Centre for Functional MRI of the Brain (FMRIB), Wellcome Centre for Integrative Neuroimaging, Nuffield Department of Clinical Neurosciences, University of Oxford, John Radcliffe Hospital, Headley Way, Oxford, OX3 9DU, UK.
Wellcome Centre for Human Neuroimaging, UCL Institute of Neurology, University College London, 12 Queen Square, London, WC1N 3BG, UK.
Neuroimage. 2020 Oct 1;219:116962. doi: 10.1016/j.neuroimage.2020.116962. Epub 2020 Jun 1.

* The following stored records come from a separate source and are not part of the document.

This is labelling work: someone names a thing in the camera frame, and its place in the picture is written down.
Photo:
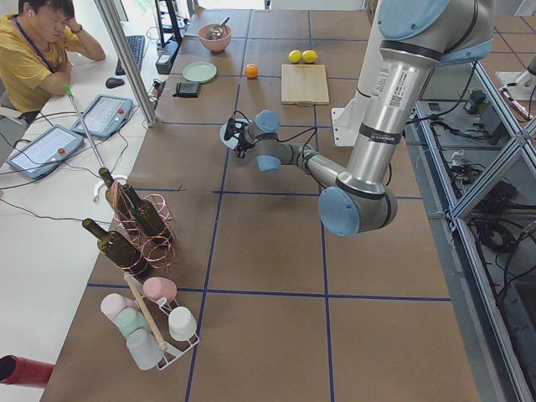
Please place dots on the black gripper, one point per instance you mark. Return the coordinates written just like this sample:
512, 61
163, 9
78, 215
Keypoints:
242, 143

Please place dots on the orange fruit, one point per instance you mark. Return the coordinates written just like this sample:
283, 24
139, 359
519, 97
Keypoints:
251, 71

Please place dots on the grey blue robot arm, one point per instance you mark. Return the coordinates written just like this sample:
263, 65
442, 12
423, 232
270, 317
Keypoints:
416, 37

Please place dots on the light blue plate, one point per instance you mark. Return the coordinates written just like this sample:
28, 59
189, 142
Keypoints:
233, 142

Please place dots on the light green plate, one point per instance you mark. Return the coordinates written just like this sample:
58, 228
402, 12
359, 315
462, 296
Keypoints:
200, 72

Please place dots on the dark folded cloth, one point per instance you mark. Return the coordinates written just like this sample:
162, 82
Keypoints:
186, 89

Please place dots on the bamboo cutting board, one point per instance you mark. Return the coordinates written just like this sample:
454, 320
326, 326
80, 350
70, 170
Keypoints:
304, 84

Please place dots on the yellow lemon near board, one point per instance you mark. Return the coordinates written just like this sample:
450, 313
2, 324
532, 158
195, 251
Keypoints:
295, 56

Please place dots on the dark wine bottle middle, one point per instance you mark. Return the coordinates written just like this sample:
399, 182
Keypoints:
144, 212

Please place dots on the dark wine bottle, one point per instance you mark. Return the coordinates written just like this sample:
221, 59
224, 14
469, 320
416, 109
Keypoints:
114, 195
117, 248
144, 212

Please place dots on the pink bowl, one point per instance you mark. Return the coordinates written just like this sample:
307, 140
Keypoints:
215, 44

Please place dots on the yellow lemon far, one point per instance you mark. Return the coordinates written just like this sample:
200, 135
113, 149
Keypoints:
309, 56

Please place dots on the black power strip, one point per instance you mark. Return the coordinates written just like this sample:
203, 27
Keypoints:
167, 57

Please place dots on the metal ladle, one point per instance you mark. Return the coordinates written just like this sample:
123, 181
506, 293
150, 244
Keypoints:
216, 30

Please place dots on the dark wine bottle rear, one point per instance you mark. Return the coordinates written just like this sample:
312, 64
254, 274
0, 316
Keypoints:
114, 195

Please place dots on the teach pendant rear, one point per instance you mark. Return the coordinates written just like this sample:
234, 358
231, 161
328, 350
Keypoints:
105, 115

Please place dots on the teach pendant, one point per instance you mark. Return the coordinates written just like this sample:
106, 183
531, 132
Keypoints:
44, 154
105, 115

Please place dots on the black computer mouse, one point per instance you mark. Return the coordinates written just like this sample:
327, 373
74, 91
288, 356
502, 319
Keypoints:
114, 82

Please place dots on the black keyboard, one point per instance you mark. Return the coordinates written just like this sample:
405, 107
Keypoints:
137, 46

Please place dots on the dark wine bottle front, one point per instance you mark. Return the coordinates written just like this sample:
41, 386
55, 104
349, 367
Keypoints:
117, 248

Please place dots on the pink cup top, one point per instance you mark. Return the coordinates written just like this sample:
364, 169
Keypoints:
157, 287

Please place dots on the white cup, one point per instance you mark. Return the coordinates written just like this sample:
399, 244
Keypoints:
182, 324

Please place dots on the metal rod green tip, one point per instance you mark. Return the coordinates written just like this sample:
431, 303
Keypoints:
69, 94

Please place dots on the pale pink cup left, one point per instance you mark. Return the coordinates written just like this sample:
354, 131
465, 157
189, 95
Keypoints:
112, 304

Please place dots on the teach pendant front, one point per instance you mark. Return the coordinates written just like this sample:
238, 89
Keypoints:
44, 154

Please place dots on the green cup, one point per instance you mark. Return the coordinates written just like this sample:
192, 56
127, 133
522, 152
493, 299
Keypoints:
129, 320

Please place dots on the wooden stick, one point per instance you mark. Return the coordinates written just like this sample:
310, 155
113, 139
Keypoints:
134, 286

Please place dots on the grey cup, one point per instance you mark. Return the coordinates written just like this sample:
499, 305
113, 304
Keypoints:
144, 349

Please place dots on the man in yellow shirt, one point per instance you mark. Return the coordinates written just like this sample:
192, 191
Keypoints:
35, 43

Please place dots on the red cylinder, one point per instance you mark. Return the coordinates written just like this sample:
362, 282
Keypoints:
26, 372

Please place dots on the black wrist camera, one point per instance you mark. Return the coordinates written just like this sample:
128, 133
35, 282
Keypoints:
233, 129

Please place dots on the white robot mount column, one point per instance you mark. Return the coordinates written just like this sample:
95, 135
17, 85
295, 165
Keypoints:
346, 121

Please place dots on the copper wire bottle rack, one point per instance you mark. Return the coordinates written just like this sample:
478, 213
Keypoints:
158, 250

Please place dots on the white ring clamp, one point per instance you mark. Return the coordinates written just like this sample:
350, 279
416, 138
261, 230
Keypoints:
100, 185

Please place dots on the white wire cup rack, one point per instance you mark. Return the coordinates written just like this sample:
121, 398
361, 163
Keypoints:
176, 349

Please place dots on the aluminium frame post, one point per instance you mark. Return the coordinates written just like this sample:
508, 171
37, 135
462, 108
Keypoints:
112, 23

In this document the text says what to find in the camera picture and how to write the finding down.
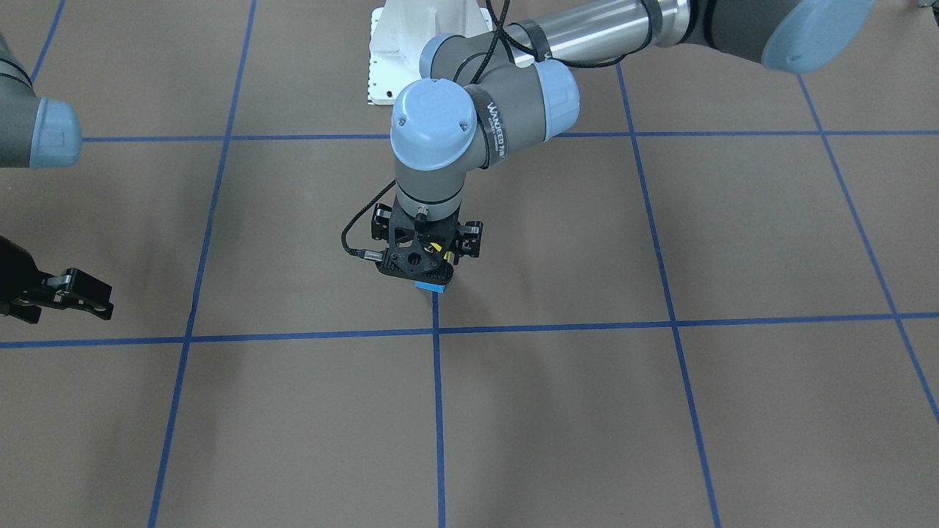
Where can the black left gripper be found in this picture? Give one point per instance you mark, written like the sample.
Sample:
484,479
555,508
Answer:
469,245

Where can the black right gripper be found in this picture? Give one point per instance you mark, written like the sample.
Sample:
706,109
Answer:
16,282

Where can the blue block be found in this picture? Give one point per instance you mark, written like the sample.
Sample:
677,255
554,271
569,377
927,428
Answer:
431,287

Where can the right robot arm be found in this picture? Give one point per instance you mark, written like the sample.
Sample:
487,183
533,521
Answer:
40,133

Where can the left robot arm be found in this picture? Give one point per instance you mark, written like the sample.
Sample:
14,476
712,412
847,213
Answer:
479,99

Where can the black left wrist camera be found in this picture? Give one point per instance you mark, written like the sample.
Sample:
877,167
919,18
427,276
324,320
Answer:
414,264

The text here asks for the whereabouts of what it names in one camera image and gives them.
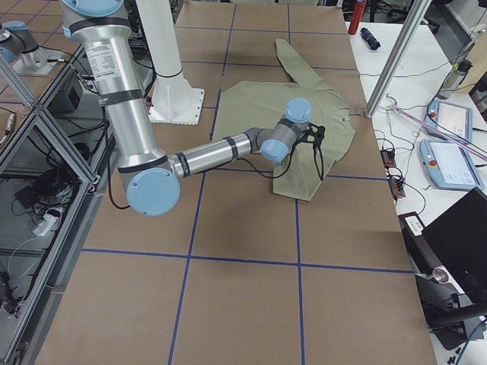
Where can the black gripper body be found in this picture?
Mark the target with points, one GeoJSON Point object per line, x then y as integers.
{"type": "Point", "coordinates": [303, 134]}

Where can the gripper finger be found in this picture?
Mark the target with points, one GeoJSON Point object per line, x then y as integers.
{"type": "Point", "coordinates": [321, 164]}
{"type": "Point", "coordinates": [316, 151]}

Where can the olive green long-sleeve shirt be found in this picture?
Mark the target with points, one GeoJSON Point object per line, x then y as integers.
{"type": "Point", "coordinates": [306, 98]}

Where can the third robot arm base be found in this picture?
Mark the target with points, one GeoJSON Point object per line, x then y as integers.
{"type": "Point", "coordinates": [21, 50]}

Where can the orange black usb hub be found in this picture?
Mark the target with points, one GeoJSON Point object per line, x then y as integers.
{"type": "Point", "coordinates": [388, 158]}

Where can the folded dark blue umbrella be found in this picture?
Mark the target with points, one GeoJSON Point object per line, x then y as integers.
{"type": "Point", "coordinates": [370, 39]}

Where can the near teach pendant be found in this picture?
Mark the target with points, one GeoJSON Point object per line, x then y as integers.
{"type": "Point", "coordinates": [449, 166]}

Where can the teach pendant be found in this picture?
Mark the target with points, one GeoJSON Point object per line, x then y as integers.
{"type": "Point", "coordinates": [449, 166]}
{"type": "Point", "coordinates": [455, 118]}

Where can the red cylinder bottle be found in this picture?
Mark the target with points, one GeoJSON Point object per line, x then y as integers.
{"type": "Point", "coordinates": [357, 15]}

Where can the black box with label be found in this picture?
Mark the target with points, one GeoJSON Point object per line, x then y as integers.
{"type": "Point", "coordinates": [421, 253]}

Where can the far teach pendant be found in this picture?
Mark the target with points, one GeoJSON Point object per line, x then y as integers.
{"type": "Point", "coordinates": [455, 118]}

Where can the grey water bottle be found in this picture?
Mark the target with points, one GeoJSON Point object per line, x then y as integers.
{"type": "Point", "coordinates": [454, 78]}

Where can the black monitor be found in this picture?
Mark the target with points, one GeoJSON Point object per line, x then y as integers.
{"type": "Point", "coordinates": [458, 239]}

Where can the white stick tool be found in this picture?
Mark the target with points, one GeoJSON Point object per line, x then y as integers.
{"type": "Point", "coordinates": [439, 130]}

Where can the white camera column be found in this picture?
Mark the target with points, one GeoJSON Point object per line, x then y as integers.
{"type": "Point", "coordinates": [173, 99]}

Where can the aluminium frame post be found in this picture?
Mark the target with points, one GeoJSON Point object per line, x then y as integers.
{"type": "Point", "coordinates": [413, 20]}

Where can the aluminium frame rack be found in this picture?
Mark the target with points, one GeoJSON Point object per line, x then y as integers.
{"type": "Point", "coordinates": [52, 159]}

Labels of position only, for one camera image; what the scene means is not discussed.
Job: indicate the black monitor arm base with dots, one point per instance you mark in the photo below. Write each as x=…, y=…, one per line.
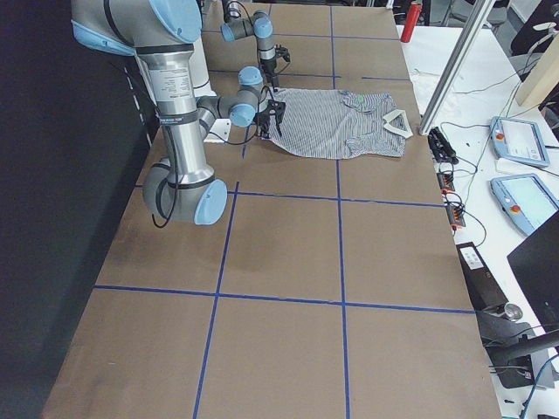
x=517, y=353

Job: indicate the red cylinder bottle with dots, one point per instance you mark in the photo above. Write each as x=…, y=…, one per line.
x=412, y=17

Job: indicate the aluminium frame post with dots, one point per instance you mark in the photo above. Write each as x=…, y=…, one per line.
x=474, y=23

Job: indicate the near blue teach pendant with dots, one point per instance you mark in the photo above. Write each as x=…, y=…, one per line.
x=526, y=200

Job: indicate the black box with label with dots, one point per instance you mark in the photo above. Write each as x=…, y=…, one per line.
x=483, y=289

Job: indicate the far blue teach pendant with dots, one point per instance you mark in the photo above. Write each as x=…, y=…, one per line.
x=519, y=140

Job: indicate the blue teach pendant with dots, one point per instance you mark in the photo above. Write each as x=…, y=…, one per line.
x=519, y=140
x=526, y=200

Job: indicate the black spare gripper tool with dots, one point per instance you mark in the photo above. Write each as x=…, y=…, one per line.
x=441, y=148

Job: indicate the navy white striped polo shirt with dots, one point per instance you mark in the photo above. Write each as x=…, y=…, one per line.
x=337, y=125

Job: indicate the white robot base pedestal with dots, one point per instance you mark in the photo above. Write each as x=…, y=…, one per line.
x=200, y=78

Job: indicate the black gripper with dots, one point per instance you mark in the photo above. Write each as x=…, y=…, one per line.
x=276, y=109
x=267, y=70

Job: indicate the orange black usb hub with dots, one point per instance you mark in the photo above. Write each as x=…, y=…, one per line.
x=455, y=213

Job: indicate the black monitor corner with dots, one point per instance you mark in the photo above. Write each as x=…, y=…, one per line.
x=534, y=263

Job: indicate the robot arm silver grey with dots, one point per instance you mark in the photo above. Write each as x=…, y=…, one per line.
x=165, y=38
x=239, y=24

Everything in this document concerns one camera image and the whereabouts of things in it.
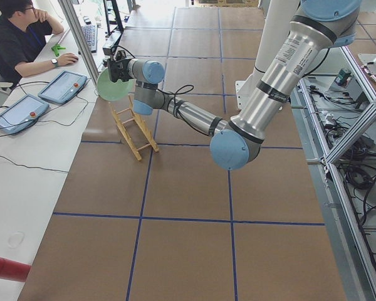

Nonlinear registration is critical to many aspects of Neuroimaging research. It facilitates averaging and comparisons across multiple subjects, as well as reporting of data in a common anatomical frame of reference. It is, however, a fundamentally ill-posed problem, with many possible solutions which minimise a given dissimilarity metric equally well. We present a regularisation method capable of selectively driving solutions towards those which would be considered anatomically plausible by penalising unlikely lineal, areal and volumetric deformations. This penalty is symmetric in the sense that geometric expansions and contractions are penalised equally, which encourages inverse-consistency. We demonstrate that this method is able to significantly reduce local volume changes and shape distortions compared to state-of-the-art elastic (FNIRT) and plastic (ANTs) registration frameworks. Crucially, this is achieved whilst simultaneously matching or exceeding the registration quality of these methods, as measured by overlap scores of labelled cortical regions. Extensive leveraging of GPU parallelisation has allowed us to solve this highly computationally intensive optimisation problem while maintaining reasonable run times of under half an hour.
非线性配准在神经影像学研究的许多方面都至关重要。它促进了多个主体之间的平均和比较,以及在共同的解剖参考框架中报告数据。然而,这是一个基本的不适定问题,有许多可能的解决方案都能很好地最小化给定的不相似性度量。我们提出了一种正则化方法,能够通过惩罚不太可能的线性、区域和体积变形,有选择地驱动解决方案朝着被认为在解剖上合理的方向发展。这种惩罚在几何膨胀和收缩被同等惩罚的意义上是对称的,这鼓励了逆一致性。我们证明,与最先进的弹性(FNIRT)和塑性(ANTs)配准框架相比,这种方法能够显著减少局部体积变化和形状扭曲。至关重要的是,这是在同时匹配或超过这些方法的配准质量的情况下实现的,这可以通过标记的皮质区域的重叠分数来衡量。充分利用 GPU 并行化,使我们能够解决这个高度计算密集的优化问题,同时保持合理的运行时间在半小时以内。